§ EXERCISE
Please quote exactly the lines below from the line containing "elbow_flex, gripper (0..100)" to the line containing "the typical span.", both lines included, and nothing else.

[Saved entries]
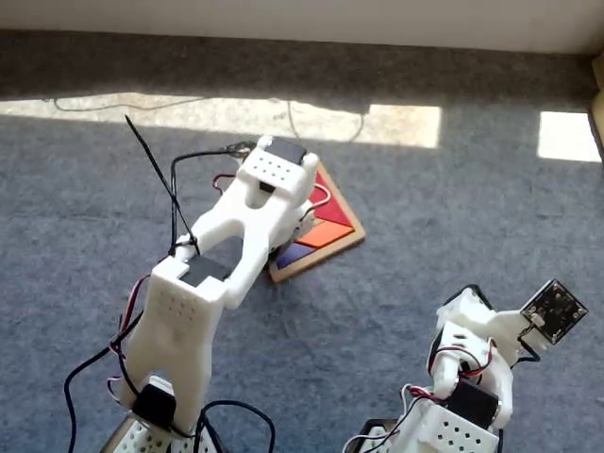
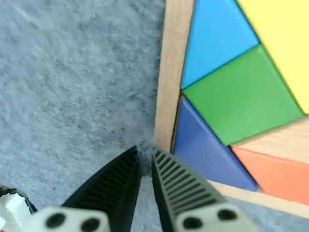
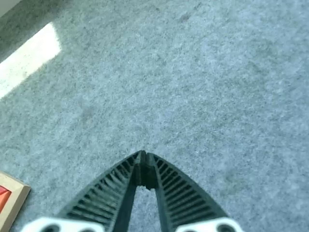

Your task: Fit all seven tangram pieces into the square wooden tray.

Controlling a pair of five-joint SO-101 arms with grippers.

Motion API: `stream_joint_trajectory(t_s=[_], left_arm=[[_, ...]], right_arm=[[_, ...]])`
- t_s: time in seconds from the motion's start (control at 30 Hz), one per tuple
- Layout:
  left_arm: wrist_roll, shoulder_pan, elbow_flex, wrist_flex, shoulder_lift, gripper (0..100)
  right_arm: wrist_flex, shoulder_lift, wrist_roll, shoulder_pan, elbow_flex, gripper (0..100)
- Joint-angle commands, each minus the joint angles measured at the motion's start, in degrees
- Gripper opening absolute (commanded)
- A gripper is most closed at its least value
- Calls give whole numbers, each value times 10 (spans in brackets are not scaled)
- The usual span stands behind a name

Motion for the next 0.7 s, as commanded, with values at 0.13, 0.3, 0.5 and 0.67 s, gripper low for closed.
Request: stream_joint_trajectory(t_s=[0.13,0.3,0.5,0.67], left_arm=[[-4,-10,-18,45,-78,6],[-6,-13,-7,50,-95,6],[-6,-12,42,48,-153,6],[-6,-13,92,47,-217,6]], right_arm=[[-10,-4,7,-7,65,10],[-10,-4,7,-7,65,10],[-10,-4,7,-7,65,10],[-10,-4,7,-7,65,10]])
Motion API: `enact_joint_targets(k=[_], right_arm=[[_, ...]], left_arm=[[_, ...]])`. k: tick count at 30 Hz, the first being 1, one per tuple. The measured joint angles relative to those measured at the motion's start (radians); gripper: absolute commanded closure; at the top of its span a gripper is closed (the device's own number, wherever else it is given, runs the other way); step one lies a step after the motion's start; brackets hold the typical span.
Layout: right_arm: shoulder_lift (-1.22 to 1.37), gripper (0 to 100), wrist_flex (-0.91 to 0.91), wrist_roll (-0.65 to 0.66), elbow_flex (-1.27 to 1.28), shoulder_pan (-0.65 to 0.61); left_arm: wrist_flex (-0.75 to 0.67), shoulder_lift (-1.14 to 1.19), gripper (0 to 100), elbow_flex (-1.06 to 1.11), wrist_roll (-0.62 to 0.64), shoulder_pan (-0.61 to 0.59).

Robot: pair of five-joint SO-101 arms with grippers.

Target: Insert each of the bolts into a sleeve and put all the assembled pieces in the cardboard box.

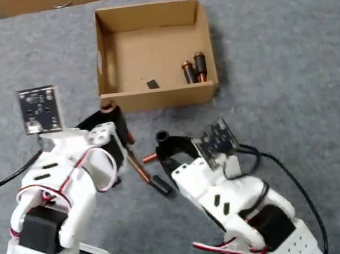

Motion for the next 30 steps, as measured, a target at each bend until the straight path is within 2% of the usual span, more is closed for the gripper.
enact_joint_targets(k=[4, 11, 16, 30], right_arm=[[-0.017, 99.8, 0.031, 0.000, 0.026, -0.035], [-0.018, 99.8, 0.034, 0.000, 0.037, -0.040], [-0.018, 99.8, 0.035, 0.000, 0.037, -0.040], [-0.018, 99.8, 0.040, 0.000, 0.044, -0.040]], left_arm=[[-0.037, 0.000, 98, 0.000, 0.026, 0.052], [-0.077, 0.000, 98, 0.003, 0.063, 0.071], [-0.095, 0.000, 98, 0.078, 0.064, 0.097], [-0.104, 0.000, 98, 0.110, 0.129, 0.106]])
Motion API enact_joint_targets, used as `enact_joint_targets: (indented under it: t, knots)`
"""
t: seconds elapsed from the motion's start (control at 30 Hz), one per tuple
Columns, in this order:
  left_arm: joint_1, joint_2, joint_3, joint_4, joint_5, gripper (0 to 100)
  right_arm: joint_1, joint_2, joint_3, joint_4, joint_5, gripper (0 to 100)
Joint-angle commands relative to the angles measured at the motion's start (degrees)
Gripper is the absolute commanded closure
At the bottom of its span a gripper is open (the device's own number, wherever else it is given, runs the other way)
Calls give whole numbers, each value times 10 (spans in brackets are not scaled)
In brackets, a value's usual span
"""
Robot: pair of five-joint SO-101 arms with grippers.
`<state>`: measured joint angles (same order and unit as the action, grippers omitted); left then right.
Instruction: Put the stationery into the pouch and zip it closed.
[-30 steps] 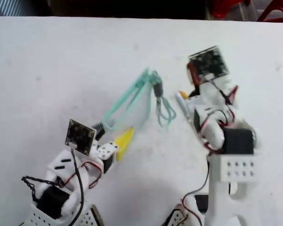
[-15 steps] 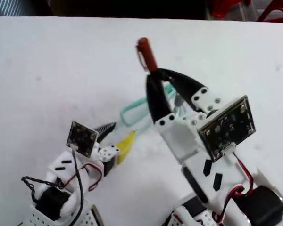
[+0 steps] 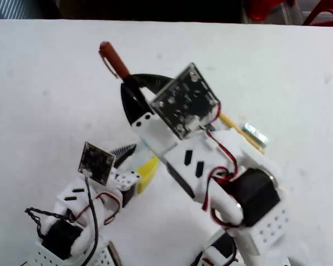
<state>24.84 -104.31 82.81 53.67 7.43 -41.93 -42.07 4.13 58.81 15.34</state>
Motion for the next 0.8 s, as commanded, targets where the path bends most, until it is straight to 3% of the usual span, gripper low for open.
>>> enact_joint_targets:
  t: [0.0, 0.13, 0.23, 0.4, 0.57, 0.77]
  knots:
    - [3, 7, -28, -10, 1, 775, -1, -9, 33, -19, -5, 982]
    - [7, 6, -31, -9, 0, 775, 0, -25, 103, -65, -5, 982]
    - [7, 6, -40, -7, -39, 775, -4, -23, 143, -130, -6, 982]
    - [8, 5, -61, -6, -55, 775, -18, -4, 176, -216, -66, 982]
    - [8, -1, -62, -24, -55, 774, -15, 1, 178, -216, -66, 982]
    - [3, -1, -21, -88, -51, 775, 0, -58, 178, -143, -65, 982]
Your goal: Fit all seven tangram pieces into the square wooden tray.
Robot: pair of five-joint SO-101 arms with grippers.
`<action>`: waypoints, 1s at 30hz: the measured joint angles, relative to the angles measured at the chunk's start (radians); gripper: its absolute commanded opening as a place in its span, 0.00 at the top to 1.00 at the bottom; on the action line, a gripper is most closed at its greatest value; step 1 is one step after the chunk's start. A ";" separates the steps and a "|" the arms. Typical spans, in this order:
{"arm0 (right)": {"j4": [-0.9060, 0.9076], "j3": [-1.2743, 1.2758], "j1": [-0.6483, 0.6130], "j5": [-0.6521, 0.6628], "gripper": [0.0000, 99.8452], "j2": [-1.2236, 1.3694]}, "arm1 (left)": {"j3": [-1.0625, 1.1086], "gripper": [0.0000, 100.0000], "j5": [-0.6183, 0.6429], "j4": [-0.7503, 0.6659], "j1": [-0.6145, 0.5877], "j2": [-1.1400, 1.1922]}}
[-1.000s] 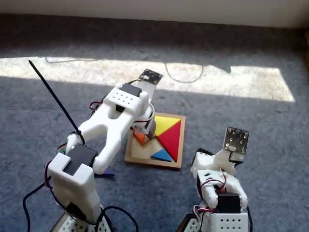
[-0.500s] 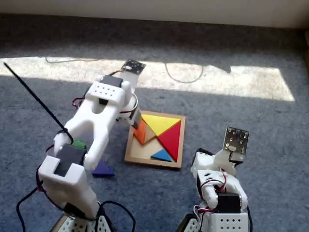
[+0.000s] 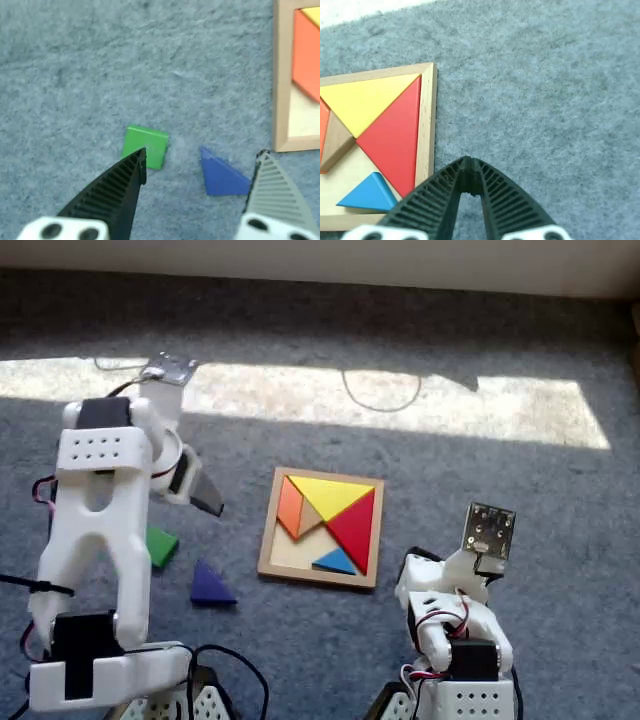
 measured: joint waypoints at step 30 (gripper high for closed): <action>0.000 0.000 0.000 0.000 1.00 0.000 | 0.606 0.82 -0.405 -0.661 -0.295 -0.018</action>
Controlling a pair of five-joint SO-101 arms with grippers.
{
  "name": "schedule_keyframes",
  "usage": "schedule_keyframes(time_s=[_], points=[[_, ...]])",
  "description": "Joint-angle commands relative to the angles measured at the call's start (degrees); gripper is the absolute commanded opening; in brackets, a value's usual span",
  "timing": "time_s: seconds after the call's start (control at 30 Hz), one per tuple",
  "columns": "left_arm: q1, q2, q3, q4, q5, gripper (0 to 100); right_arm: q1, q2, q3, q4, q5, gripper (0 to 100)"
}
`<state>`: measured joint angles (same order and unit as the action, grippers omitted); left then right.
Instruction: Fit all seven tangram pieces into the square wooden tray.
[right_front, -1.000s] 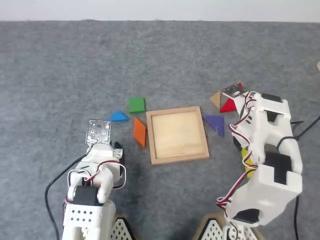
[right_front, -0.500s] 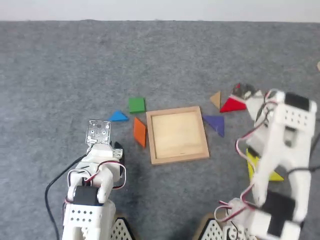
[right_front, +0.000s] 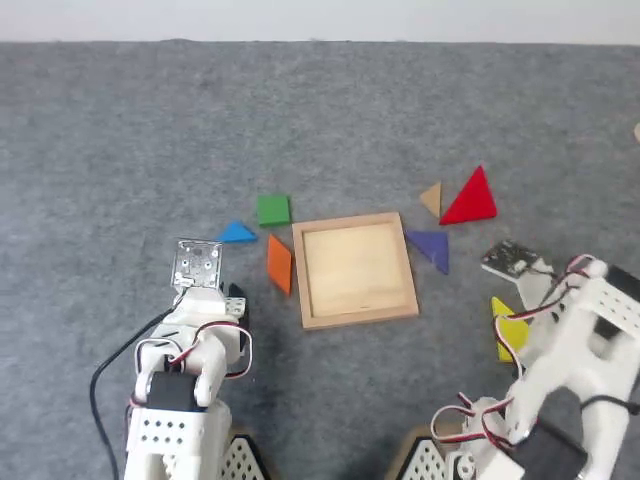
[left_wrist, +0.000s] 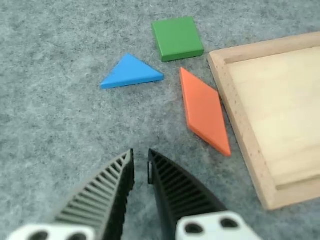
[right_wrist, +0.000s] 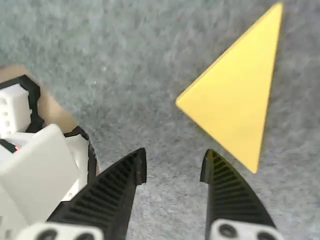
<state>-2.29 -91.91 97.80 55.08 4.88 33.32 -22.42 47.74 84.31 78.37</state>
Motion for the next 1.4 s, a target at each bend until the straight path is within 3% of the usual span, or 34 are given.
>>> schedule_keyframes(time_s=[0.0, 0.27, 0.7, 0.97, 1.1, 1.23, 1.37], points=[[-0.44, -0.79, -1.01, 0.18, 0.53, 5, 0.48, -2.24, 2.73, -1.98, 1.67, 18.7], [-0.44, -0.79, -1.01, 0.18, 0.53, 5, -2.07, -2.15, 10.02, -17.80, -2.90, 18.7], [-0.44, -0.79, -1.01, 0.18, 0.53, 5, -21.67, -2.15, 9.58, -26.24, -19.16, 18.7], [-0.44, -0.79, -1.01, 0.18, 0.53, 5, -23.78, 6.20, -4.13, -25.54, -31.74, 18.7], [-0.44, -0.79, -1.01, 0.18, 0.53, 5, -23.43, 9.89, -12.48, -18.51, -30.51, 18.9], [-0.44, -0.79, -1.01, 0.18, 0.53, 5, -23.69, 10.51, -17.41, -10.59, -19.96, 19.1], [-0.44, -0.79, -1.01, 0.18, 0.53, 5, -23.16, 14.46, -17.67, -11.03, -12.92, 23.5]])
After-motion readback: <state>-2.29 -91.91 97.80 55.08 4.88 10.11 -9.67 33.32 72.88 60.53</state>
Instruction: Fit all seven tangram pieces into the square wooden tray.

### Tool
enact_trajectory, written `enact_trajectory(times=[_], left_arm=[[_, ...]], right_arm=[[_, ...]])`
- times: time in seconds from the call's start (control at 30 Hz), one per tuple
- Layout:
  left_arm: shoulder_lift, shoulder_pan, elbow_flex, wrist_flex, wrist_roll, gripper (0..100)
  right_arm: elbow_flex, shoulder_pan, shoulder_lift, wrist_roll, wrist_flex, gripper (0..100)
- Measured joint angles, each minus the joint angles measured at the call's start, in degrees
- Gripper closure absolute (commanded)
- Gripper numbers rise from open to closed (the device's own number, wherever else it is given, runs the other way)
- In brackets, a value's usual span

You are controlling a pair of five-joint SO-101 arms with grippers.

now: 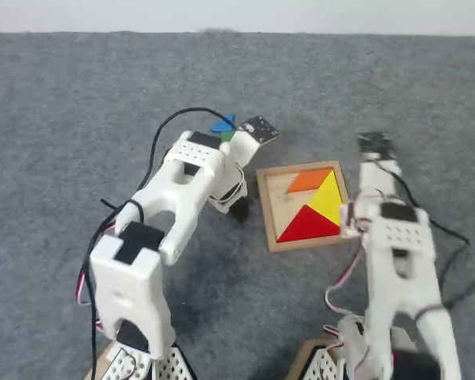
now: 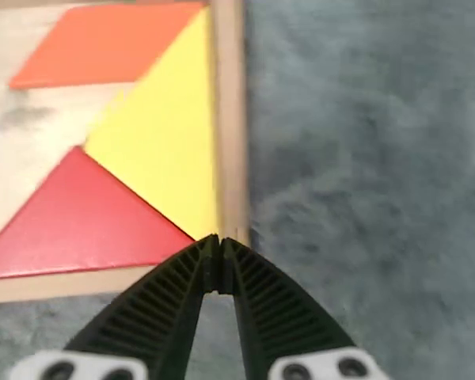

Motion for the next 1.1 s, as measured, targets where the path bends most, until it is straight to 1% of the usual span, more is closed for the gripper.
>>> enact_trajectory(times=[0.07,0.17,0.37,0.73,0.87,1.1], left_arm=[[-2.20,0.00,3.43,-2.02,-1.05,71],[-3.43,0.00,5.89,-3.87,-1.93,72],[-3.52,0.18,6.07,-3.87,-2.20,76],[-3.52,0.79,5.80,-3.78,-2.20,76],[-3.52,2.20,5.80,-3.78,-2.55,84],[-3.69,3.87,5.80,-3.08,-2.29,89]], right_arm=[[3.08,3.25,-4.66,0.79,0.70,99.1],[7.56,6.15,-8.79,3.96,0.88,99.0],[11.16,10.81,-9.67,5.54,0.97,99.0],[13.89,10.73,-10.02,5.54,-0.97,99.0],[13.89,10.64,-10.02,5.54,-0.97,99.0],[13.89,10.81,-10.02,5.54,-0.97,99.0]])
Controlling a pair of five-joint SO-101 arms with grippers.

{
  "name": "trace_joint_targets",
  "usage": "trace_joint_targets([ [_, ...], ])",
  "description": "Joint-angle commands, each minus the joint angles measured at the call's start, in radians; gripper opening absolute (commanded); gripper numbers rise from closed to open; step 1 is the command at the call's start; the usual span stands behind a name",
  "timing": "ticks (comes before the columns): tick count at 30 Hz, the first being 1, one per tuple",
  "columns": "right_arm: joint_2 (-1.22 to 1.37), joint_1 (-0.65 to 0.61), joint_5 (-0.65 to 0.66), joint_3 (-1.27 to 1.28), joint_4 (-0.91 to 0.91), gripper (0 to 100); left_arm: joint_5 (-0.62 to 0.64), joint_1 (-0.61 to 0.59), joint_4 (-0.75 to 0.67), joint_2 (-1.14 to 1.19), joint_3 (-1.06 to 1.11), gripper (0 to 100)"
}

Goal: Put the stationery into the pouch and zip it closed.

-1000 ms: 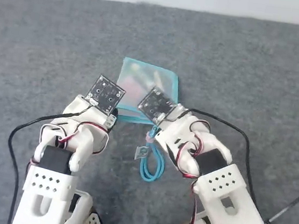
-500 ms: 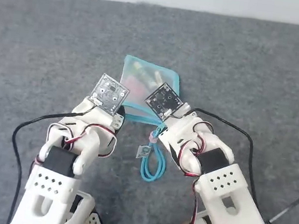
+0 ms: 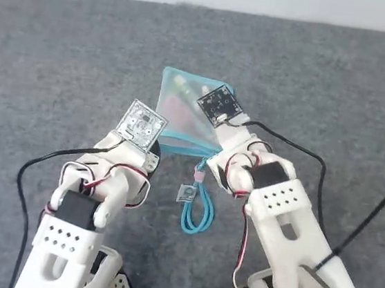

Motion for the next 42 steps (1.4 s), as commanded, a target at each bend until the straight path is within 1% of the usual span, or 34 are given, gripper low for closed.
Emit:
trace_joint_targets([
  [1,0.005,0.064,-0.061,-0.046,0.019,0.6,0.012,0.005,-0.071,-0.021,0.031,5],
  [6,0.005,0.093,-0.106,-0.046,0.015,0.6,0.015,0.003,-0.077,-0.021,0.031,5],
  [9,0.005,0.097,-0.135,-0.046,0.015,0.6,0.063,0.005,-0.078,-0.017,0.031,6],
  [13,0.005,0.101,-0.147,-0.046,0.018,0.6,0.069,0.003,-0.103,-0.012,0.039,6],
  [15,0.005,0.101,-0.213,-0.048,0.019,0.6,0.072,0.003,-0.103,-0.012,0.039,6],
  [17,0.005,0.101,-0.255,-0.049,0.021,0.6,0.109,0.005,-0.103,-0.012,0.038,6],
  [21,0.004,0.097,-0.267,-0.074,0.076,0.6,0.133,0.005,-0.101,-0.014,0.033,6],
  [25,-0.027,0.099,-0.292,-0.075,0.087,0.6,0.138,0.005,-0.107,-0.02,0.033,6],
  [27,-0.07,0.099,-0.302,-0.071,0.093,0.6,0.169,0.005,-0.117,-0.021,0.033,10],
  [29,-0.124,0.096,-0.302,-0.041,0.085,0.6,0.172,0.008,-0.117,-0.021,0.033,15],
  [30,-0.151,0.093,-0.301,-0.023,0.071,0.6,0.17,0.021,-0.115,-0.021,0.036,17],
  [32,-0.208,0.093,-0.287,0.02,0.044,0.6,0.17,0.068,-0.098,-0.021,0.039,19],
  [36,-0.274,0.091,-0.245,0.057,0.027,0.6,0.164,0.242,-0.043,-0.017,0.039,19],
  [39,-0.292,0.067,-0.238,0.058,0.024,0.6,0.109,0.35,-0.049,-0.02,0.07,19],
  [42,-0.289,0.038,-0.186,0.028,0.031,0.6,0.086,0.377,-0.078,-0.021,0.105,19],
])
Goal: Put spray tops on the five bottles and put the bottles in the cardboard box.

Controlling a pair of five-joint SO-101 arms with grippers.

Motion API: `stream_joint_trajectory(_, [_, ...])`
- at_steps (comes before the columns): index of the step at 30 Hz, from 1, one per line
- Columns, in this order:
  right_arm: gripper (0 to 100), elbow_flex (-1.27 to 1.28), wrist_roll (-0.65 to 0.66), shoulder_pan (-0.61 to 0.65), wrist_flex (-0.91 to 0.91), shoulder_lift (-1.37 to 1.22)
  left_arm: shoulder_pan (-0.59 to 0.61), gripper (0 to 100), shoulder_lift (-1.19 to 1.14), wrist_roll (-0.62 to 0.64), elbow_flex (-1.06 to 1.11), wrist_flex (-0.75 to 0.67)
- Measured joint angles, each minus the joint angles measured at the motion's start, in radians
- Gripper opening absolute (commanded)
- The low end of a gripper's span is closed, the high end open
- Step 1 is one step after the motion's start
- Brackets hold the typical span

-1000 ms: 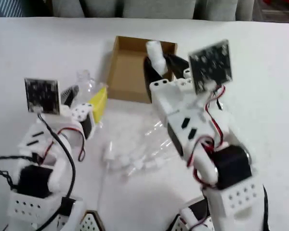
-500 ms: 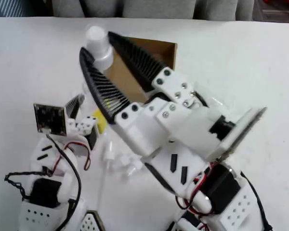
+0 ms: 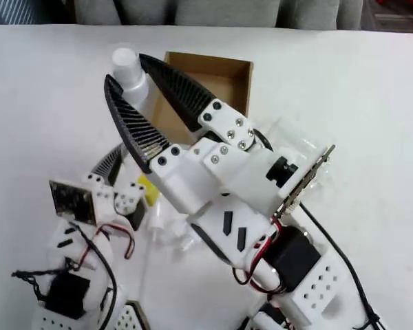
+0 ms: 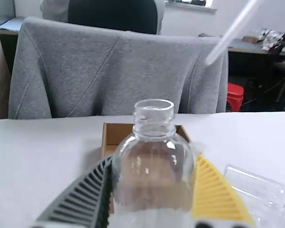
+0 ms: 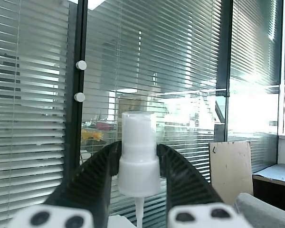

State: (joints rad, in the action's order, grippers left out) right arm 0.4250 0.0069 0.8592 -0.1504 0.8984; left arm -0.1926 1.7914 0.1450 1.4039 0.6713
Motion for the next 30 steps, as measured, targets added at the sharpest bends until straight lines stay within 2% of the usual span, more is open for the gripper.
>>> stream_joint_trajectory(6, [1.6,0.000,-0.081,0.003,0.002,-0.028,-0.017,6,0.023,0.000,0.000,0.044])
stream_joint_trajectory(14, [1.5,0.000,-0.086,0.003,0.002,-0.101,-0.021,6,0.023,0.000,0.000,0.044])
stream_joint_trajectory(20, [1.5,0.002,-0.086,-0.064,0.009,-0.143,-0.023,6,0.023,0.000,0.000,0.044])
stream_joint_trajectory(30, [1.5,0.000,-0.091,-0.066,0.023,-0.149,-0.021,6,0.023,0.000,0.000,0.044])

§ SOLUTION TO THE EXERCISE
  right_arm: wrist_flex, shoulder_lift, wrist_roll, shoulder_pan, elbow_flex, gripper (0..100)
- Joint-angle commands, each minus the joint angles measured at the motion's start, in degrees
- Gripper opening absolute (commanded)
- A gripper is most closed at its least value
- Calls give whole numbers, each value times 10 (spans in brackets are not scaled)
- The usual span stands behind a name

Motion for the next 0.7 s, as commanded, with values at 0.13, 0.3, 0.5 and 0.67 s, gripper low for closed.
Request: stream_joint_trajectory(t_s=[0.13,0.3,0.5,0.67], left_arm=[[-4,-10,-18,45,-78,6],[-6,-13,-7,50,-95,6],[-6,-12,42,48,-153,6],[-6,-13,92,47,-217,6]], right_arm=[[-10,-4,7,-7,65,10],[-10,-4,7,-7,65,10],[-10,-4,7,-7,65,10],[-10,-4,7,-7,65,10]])
Motion API: `enact_joint_targets(k=[_], right_arm=[[_, ...]], left_arm=[[_, ...]])`. k: tick count at 30 Hz, the first being 1, one per tuple. The measured joint angles relative to those measured at the motion's start (radians); gripper: absolute commanded closure; at the top of its span a gripper is closed (the device's own number, wherever else it is given, runs the other way); step one lies a step after the motion's start; brackets hold the typical span.

This answer is complete.